Speaker
Description
The WADAPT consortium (Wireless Allowing Data and Power Transfer) was created to study wireless (multi-gigabit) data transfer for high energy physics applications (LoI, CERN-LHCC-2017-002; LHCC-I- 028. - 2017). New millimeter frequency-band radio technologies allow fast signal transfer and efficient partitioning of detectors in topological regions of interest. Large bandwidths are available: 14 GHz to 60 GHz and 32 GHz to 140 GHz, respectively.
An example of use is the transfer of information from a vertex detector widely used in our experiments. We are currently developing a coherent program with stages and deliverables over 3 years with the aim of building a demonstrator as proof of principle for use in future HEP experiments. For vertex detectors at HL-LHC, for example, the bandwidth of 60 GHz is adequate and commercial products are available. They have been tested for signal confinement, crosstalk, electromagnetic immunity and resistance to radiation (up to 1014 Neq / cm2). A 60 GHz demonstrator is currently being built in Heidelberg, using 130 nm SiGe BI-CMOS technology, with on-off keying. Following this development, an optimized demonstrator is planned to assess the feasibility and performance, refine the estimate of the required data transfer, energy consumption, BER, latency, mass, radiation resistance, high directivity antennas, cost and establish a solid foundation for designing the final reading system.

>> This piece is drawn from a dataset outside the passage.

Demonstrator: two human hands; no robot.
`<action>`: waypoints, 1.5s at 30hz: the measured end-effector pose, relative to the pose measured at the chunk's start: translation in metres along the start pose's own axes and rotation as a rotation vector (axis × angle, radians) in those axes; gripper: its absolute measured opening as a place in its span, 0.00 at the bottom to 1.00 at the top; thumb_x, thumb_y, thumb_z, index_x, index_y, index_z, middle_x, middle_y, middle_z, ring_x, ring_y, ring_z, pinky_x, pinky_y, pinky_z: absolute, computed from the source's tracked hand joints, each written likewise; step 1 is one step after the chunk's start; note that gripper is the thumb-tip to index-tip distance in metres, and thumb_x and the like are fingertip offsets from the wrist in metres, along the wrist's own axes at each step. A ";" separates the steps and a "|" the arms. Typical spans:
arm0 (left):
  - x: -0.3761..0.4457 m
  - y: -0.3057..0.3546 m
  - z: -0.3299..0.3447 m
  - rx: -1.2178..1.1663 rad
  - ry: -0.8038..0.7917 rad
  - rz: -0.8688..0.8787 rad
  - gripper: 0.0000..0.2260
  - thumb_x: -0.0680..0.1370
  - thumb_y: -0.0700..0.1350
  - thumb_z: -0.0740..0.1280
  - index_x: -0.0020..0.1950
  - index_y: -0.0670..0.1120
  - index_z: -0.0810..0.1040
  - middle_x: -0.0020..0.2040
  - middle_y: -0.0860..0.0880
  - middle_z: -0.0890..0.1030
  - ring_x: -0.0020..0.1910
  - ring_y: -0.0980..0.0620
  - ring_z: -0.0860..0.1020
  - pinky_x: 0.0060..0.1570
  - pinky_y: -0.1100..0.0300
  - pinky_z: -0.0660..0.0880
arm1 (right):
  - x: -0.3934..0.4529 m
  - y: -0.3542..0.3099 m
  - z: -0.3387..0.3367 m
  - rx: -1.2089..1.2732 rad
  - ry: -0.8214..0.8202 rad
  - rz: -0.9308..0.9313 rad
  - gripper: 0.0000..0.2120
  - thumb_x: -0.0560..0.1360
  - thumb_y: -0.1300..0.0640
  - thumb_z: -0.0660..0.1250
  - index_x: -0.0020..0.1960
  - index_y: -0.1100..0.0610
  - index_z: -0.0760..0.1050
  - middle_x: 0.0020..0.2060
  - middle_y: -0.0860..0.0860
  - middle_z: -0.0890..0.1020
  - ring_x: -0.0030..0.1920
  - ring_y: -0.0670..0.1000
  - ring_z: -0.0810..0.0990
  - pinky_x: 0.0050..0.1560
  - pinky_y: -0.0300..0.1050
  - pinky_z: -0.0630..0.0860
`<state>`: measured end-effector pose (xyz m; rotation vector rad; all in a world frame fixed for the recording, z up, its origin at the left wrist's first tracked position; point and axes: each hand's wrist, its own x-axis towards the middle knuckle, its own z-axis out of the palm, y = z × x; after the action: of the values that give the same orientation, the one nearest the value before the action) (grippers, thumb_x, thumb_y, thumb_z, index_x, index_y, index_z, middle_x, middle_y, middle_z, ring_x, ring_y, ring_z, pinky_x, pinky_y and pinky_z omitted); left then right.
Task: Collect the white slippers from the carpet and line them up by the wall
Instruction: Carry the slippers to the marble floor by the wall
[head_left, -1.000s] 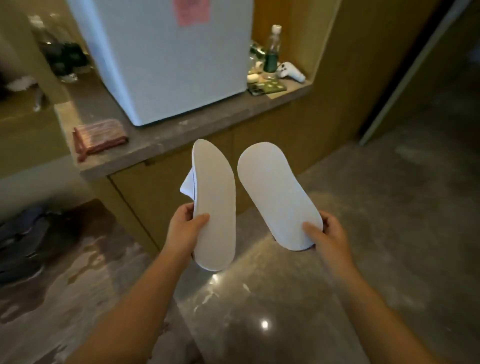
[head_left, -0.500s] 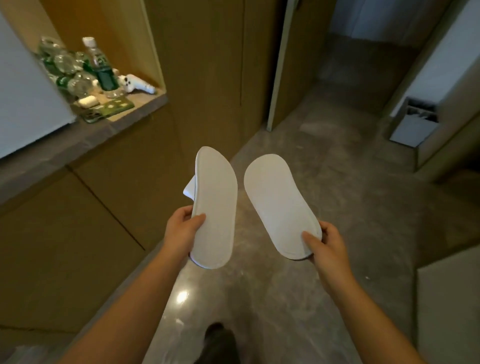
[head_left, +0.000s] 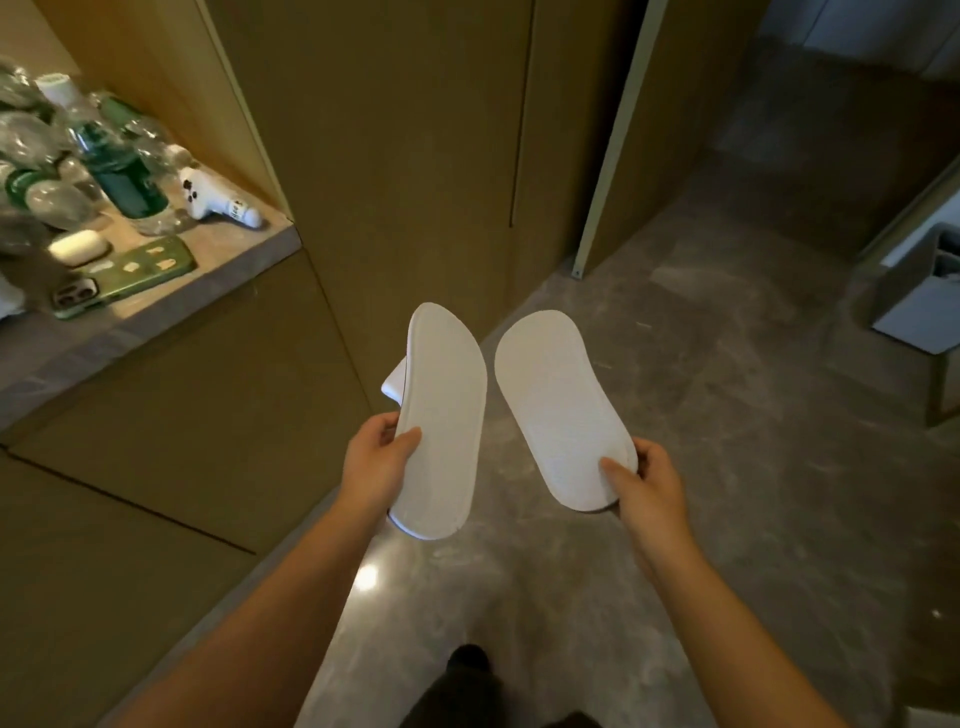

Larger bandwidth is available at 140 GHz and higher data rates (20 to over 100 Gbps, depending on the architecture) are possible for future FCC applications, without degrading performance.
Once the proof of principle has been carried out, there would no longer be any obstacle to generalizing the use of wireless reading to other detectors, with the possibility of adding intelligence on the detector to perform a four-dimensional reconstruction of the traces and vertexes online, in order to attach the traces to their vertex with great efficiency even in difficult experimental conditions.
The WADAPT project includes a long-term step aimed at transmitting energy wirelessly. Leti works on the concepts of simultaneous RF data and energy transmission, and energy recovery. This would create a new paradigm for the transmission of data and power in particle physics detectors.